## REQUIREMENT
A faithful copy of the data is the goal; set it down exactly, without the images.

## DATA SEGMENT

_ _ _ _ _ _ _

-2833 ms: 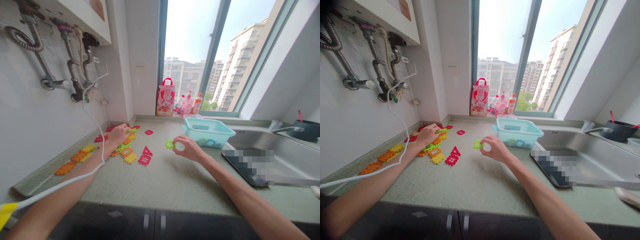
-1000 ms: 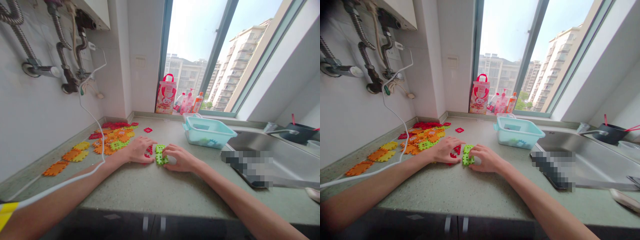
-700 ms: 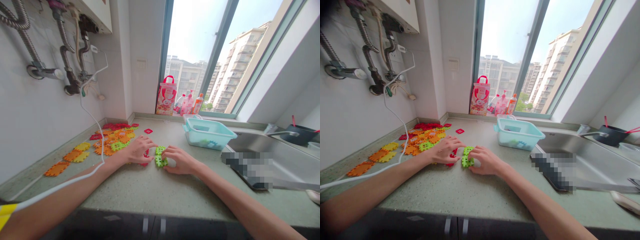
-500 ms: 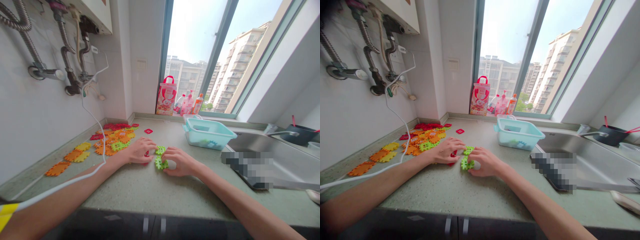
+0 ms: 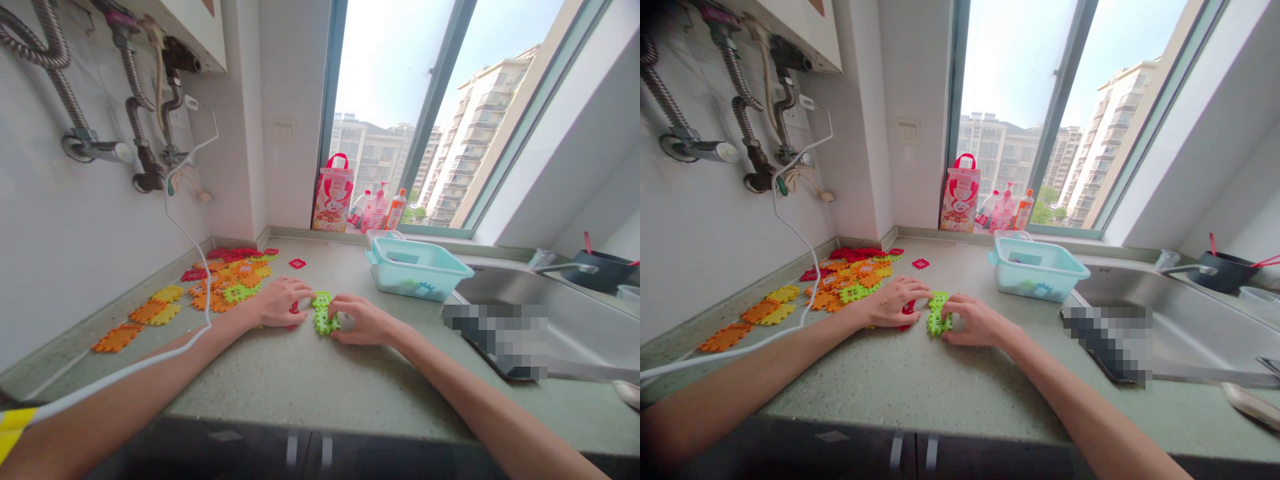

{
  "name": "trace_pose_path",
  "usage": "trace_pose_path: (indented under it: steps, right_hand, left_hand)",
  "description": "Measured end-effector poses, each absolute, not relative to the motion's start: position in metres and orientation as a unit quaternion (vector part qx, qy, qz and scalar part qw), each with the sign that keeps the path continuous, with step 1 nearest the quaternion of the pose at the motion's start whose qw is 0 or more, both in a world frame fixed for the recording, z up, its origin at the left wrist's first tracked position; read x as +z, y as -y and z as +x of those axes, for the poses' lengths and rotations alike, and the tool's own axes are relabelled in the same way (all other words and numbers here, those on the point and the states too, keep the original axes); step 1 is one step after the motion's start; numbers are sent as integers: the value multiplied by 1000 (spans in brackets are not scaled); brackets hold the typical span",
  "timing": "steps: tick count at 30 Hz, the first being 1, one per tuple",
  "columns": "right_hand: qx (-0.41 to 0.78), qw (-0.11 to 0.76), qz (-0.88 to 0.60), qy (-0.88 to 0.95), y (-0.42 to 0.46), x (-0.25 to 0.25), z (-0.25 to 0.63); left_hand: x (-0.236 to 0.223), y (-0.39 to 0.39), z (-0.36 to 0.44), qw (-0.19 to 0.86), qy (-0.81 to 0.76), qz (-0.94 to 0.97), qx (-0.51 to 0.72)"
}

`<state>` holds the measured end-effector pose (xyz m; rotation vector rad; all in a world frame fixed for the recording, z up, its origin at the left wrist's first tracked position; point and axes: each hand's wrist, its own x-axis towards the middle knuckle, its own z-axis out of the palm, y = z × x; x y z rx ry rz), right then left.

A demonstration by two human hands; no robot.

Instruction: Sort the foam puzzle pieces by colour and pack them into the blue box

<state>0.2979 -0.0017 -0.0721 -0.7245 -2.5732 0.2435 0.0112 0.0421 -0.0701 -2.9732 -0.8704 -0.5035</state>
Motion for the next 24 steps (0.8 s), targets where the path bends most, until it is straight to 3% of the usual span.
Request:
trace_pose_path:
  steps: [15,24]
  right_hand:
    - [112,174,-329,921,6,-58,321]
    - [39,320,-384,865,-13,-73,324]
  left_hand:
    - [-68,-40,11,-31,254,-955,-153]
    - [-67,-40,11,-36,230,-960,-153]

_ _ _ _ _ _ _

## EXERCISE ANSWER
-2833 ms: 
-1000 ms: 
-700 ms: 
-500 ms: 
+0 ms: 

{
  "name": "trace_pose_path",
  "usage": "trace_pose_path: (indented under it: steps, right_hand, left_hand)",
  "description": "Measured end-effector poses, each absolute, not relative to the motion's start: position in metres and orientation as a unit quaternion (vector part qx, qy, qz and scalar part qw), each with the sign that keeps the path continuous, with step 1 nearest the quaternion of the pose at the motion's start whose qw is 0 or more, both in a world frame fixed for the recording, z up, its origin at the left wrist's first tracked position; read x as +z, y as -y and z as +x of those axes, for the poses' lengths and rotations alike, and the tool's own axes are relabelled in the same way (all other words and numbers here, those on the point and the states too, keep the original axes); step 1 is one step after the motion's start; numbers are sent as integers: the value multiplied by 1000 (spans in brackets are not scaled); brackets hold the typical span",
  "timing": "steps: tick count at 30 Hz, the first being 1, one per tuple",
  "columns": "right_hand: qx (-0.41 to 0.78), qw (-0.11 to 0.76), qz (-0.88 to 0.60), qy (-0.88 to 0.95), y (-0.42 to 0.46), x (-0.25 to 0.25), z (-0.25 to 0.63); left_hand: x (-0.236 to 0.223), y (-0.39 to 0.39), z (-0.36 to 0.44), qw (-0.19 to 0.86), qy (-0.81 to 0.76), qz (-0.94 to 0.97), qx (-0.51 to 0.72)"
}

`<state>` holds the measured end-effector pose (xyz m; rotation vector rad; all in a world frame fixed for the recording, z up, its origin at the left wrist's first tracked position; point and axes: each hand's wrist, its own x-axis towards the middle knuckle, its own z-axis out of the palm, y = z × x; x y z rx ry rz), right then left.

A demonstration by two human hands; no robot.

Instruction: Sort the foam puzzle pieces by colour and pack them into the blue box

<state>0.2979 -0.0017 -0.0721 -0.7245 -2.5732 0.2435 0.0112 0.0421 -0.0701 -2.9732 -0.8704 -0.5035</state>
Motion for the next 24 steps (0.8 s), targets where the path bends most, until it is straight to 3% of the usual span.
Request:
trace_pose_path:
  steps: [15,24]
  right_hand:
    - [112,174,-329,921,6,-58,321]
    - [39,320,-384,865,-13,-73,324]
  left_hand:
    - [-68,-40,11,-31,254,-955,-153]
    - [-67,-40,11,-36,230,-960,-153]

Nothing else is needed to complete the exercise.